AI Agents and RAG

Inngest offers tools to support the development of AI-powered applications. Whether you're building AI agents, automating tasks, or orchestrating and managing AI workflows, Inngest provides features that accommodate various needs and requirements, such as concurrency, debouncing, or throttling (see "Related Concepts").

Quick Snippet

Below is an example of a RAG workflow (from the "AI in production" blog post), which uses Inngest steps to guarantee automatic retries on failure.

./inngest/functions.ts

export const userWorkflow = inngest.createFunction(
  fnOptions,
  fnListener,
  async ({ event, step }) => {
    const similar = await step.run("query-vectordb", async () => {
      // Query a vectorDB for similar results given input
      const embedding = createEmbedding(event.data.input)
      return await index.query({ vector: embedding, topK: 3 }).matches
    })

    const response = await step.run("generate-llm-response", async () => {
      // Inject our prompt given similar search results and event.data.input
      const prompt = createAgentPrompt(similar, event.data.input)
      return await llm.createCompletion({
        model: "gpt-3.5-turbo",
        prompt,
      })
    })

    const entities = await step.run("extract-entities-hf", async () => {
      // Extract entities from the generated response using Hugging Face's named entity recognition model
      let pipe = await pipeline(
        "entity-extraction",
        "Xenova/bert-base-multilingual-uncased-sentiment"
      )
      return await pipe(response)
    })

    const summary = await step.run("generate-summary-anthropic", async () => {
      // Generate a summary document using the extracted entities and the Anthropic API
      const anthropic = new Anthropic()

      const anthropicPrompt = `The following entities were mentioned in the response: ${entities.join(
        ", "
      )}. Please generate a summary document based on these entities and the original response:\n\nResponse: ${response}`

      return await anthropic.messages.create({
        model: "claude-3-opus-20240229",
        max_tokens: 1024,
        messages: [{ role: "user", content: anthropicPrompt }],
      })
    })

    await step.run("save-to-db", async () => {
      // Save the generated response, extracted entities, and summary to the database
      await db.summaries.create({
        requestID: event.data.requestID,
        response,
        entities,
        summary,
      })
    })
  }
)

App examples

Here are apps that use Inngest to power AI workflows:

Integrate AI agents with Inngest

AI-powered task automation in Next.js using OpenAI and Inngest.

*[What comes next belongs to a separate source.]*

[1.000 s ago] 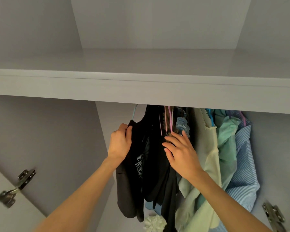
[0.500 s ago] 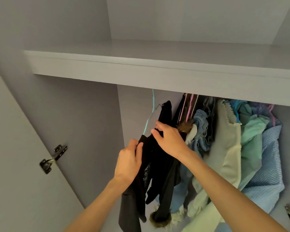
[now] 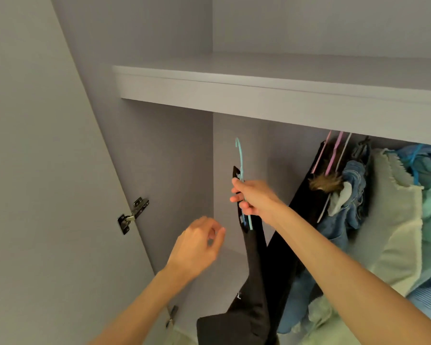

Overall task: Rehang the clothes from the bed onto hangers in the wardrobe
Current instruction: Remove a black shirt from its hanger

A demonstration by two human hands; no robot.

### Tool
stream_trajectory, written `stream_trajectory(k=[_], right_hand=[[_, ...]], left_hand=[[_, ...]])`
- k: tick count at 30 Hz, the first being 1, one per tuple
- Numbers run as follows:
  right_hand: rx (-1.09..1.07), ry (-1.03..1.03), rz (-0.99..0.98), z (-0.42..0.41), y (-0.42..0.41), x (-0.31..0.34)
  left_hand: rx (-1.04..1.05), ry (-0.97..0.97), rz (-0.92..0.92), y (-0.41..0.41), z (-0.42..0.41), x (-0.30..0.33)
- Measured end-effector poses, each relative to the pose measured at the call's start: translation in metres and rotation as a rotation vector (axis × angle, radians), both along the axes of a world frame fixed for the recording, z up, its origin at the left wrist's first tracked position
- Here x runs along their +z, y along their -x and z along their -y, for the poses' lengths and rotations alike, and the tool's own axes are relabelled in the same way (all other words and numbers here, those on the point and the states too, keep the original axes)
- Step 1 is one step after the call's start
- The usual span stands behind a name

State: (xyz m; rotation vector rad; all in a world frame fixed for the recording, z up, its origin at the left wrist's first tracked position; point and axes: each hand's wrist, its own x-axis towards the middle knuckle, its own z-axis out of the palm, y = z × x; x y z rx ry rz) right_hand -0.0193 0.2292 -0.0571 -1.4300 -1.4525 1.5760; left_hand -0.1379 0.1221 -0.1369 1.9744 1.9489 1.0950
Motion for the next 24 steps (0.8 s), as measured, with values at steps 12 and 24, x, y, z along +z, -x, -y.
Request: stream_trajectory(k=[12,24], right_hand=[[0.03,-0.455,0.564,0.026,-0.021,-0.029],[0.313,-0.486,0.278,0.052,0.014,-0.078]], left_hand=[[0.114,0.038,-0.27,0.084,-0.015,-0.02],[0.284,0.051,-0.165,0.083,0.08,-0.078]])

Enhance productivity with automated workflows.

Technology used: Next.js, OpenAI

Explore: Code | Demo

Made by: Joel Hooks

PCXI starter

A boilerplate project for the PCXI stack featuring an OpenAI call

Technology used: Next.js, OpenAI, Xata, Prisma, Clerk

Explore: Code

Made by: Inngest Team

Resources

Check the resources below to learn more about working with AI using Inngest:

Blog: "AI in production: Managing capacity with flow control"

Learn how to manage AI capacity in production using Inngest's flow control techniques, including throttling, concurrency, debouncing, and prioritization, to optimize performance and cost-efficiency.

Podcast: "Building Production Workflows for AI Applications"

Tony Holdstock-Brown and Yoko Li discuss the reality and complexity of running AI agents and other multistep AI workflows in production.

Talk: "Automate All of Your Customer Interactions with AI in Next.js"

Joel Hooks discusses managing long-running processes like generative AI to automate customer interactions effectively.

Blog: "Semi-Autonomous AI Agents and Collaborative Multiplayer Asynchronous Workflows"

Build an AI agent that reads from Linear issues, returns relevant issues based on queries, and allows actions on those issues.

Video: "Chaining Prompts The Easy Way - Using Inngest Serverless Jobs with OpenAI"

Doug Silkstone demonstrates how to chain together prompts and get content in next to no time at all.

Concurrency: control the number of steps executing code at any one time.
Debouncing: delay function execution until a series of events are no longer received.
Prioritization: dynamically execute some runs ahead or behind others based on any data.
Rate limiting: limit on how many function runs can start within a time period.
Steps: individual tasks within a function that can be executed independently with a guaranteed retrial.
Throttling: specify how many function runs can start within a time period.